I was talking to a young adult at one of our Coca-Cola Collectors Club national conventions and asked her if she collected anything special. She responded that she didn't collect much of anything because she couldn't afford to invest the money. Invest? Not many of us started our collecting with the idea that collecting was an investment (although in general it has turned out to be a good one). That idea of investing came within the last 10 years or so. How sad when our young people have the idea that they have to view this fun hobby as an "investment."
So my quest is to dispel the idea that you have to spend a lot of money to enjoy collecting memorabilia of The Coca-Cola Company ("Coke® items"). While this article covers bumper stickers, there are a number of other categories that can be collected without spending a fortune -- among them are miniatures, paperweights, glasses and needle cases. (Yes, I said needle cases. For less than $200, you can get a complete collection of Coke needle cases from the 1920s. Okay, so there are only two of them -- the 1924 version with a bottle and the 1925 version with the glass. But, you will have a complete collection!)
One of my favorite "cheap" Coke collectibles is bumper stickers. Sometimes you can pick them up for free, but most of the time they are priced from 25 cents to $1.00. And, if you try hard enough, you can get duplicates and then trade for new and different bumper stickers. There isn't much left that people will trade one for one, but bumper stickers still can be traded "even-steven."
Am I losing some of you with my dated terminology?
When I first started collecting bumper stickers (defined by me as a sticker that was intended for the bumper of a car -- not just any old sticker that could be put on the bumper), there seemed to be so many of them, and in the early days many of them were just given away by our fellow collectors. I have honestly bought only a few of the bumper stickers in my collection, and once I was established as a "collector," people would bring them to me at the various Club conventions. I ran an ad in the Club newsletter with an offer to trade two stickers for every one that I was sent. People were glad to have something someone wanted, and to get double back. What a bargain!
I am the self-proclaimed King of the Bumper Stickers, and I am very serious about it.
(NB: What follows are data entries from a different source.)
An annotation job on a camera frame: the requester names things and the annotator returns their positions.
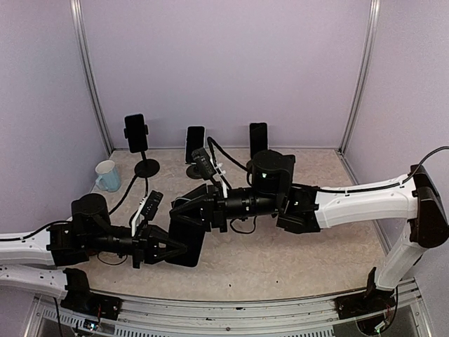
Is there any dark teal phone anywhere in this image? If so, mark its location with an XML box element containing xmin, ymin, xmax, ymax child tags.
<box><xmin>124</xmin><ymin>114</ymin><xmax>148</xmax><ymax>153</ymax></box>

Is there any plate phone stand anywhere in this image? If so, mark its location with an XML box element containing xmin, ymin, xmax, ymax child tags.
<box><xmin>186</xmin><ymin>164</ymin><xmax>208</xmax><ymax>180</ymax></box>

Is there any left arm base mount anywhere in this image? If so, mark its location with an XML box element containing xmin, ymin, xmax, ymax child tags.
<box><xmin>60</xmin><ymin>292</ymin><xmax>122</xmax><ymax>321</ymax></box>

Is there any aluminium frame post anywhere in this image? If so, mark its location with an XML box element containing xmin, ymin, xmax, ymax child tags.
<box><xmin>338</xmin><ymin>0</ymin><xmax>381</xmax><ymax>156</ymax></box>
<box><xmin>69</xmin><ymin>0</ymin><xmax>114</xmax><ymax>156</ymax></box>

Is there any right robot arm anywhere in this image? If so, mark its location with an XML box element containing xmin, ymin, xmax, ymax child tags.
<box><xmin>169</xmin><ymin>149</ymin><xmax>448</xmax><ymax>312</ymax></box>

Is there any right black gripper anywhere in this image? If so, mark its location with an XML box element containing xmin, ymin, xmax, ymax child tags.
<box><xmin>168</xmin><ymin>181</ymin><xmax>281</xmax><ymax>234</ymax></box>

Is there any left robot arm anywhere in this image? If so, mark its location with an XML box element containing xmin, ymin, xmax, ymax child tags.
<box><xmin>1</xmin><ymin>191</ymin><xmax>187</xmax><ymax>312</ymax></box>

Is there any black phone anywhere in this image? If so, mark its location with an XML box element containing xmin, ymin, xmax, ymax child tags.
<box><xmin>166</xmin><ymin>225</ymin><xmax>206</xmax><ymax>267</ymax></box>

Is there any front aluminium rail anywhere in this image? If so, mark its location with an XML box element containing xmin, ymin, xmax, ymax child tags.
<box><xmin>24</xmin><ymin>279</ymin><xmax>434</xmax><ymax>336</ymax></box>

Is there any right aluminium frame post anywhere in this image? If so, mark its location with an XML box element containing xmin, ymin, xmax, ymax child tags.
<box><xmin>338</xmin><ymin>0</ymin><xmax>381</xmax><ymax>156</ymax></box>

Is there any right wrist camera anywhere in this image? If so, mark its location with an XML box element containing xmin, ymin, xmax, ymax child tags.
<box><xmin>192</xmin><ymin>147</ymin><xmax>227</xmax><ymax>197</ymax></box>

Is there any blue case phone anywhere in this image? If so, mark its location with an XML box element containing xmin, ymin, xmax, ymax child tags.
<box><xmin>185</xmin><ymin>126</ymin><xmax>206</xmax><ymax>164</ymax></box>

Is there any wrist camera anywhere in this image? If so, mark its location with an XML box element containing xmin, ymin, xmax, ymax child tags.
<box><xmin>130</xmin><ymin>190</ymin><xmax>163</xmax><ymax>237</ymax></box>
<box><xmin>192</xmin><ymin>147</ymin><xmax>227</xmax><ymax>197</ymax></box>

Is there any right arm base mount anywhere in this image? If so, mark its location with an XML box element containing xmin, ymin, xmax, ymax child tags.
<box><xmin>334</xmin><ymin>293</ymin><xmax>396</xmax><ymax>320</ymax></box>

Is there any left aluminium frame post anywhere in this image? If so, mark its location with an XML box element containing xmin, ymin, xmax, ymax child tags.
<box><xmin>69</xmin><ymin>0</ymin><xmax>114</xmax><ymax>156</ymax></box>

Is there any light blue mug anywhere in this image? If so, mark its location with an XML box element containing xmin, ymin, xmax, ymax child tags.
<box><xmin>95</xmin><ymin>160</ymin><xmax>121</xmax><ymax>192</ymax></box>

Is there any black clamp phone stand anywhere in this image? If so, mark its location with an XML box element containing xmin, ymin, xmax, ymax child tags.
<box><xmin>123</xmin><ymin>114</ymin><xmax>160</xmax><ymax>178</ymax></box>

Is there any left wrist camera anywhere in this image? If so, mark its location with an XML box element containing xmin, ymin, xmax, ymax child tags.
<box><xmin>130</xmin><ymin>190</ymin><xmax>163</xmax><ymax>237</ymax></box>

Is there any clear case phone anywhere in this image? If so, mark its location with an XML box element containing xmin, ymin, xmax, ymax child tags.
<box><xmin>249</xmin><ymin>122</ymin><xmax>268</xmax><ymax>159</ymax></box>

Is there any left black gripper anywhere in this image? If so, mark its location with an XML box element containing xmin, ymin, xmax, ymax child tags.
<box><xmin>85</xmin><ymin>225</ymin><xmax>187</xmax><ymax>269</ymax></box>

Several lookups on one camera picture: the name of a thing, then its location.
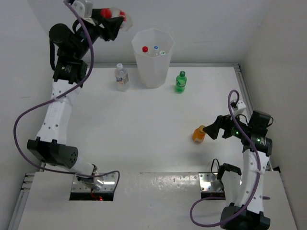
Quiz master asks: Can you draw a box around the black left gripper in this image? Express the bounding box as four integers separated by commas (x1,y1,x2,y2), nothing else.
72,9,122,59

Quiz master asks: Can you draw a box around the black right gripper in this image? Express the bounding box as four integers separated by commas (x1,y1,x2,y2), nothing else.
203,110,250,139

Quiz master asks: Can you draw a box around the orange juice bottle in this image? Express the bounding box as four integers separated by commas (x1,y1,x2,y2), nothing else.
192,125,206,144

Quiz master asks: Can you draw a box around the small red-cap red-label bottle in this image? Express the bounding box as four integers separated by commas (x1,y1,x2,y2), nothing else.
100,7,133,31

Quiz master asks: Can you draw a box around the tall red-cap red-label bottle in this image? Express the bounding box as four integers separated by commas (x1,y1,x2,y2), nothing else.
142,46,148,53

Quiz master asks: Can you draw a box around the white-cap clear labelled bottle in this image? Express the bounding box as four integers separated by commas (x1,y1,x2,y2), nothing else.
115,63,129,92

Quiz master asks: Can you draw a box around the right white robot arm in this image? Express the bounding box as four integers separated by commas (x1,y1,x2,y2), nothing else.
203,111,273,230

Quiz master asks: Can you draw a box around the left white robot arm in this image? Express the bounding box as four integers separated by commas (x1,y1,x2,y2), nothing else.
27,9,125,178

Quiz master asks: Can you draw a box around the white plastic bin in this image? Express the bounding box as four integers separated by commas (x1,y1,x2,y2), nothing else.
131,28,175,88

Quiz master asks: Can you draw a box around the green soda bottle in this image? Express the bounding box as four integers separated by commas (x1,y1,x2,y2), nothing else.
175,71,187,93

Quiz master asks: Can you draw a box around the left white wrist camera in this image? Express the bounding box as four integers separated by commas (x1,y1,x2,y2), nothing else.
71,0,93,18

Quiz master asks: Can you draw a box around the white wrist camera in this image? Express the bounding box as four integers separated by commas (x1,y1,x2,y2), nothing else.
71,0,93,18
230,100,246,117

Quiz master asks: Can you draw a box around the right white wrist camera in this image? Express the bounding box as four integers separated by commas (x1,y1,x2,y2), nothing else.
230,100,246,117

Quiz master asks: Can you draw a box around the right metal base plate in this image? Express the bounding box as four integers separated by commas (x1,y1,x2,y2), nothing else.
199,172,224,193

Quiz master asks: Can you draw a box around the metal base plate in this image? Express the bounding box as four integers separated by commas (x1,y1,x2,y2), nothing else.
199,172,224,193
71,173,116,193

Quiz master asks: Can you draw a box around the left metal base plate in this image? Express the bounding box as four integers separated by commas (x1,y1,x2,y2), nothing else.
71,173,116,193
While it has become more difficult for me to find different stickers, that just makes the collecting even more fun. Bumper stickers tell an interesting story, reflecting changes in our life-styles and for sure changes in the product lines and slogans of The Coca-Cola Company.
I have separated my collection into several categories, including sports (teams/activities), cities/locations, slogans, amusement parks, patriotic, public service and radio/TV stations. You can further narrow your collecting by focusing on any one or more of these categories, or follow the tried-and-true path of collecting only what you like.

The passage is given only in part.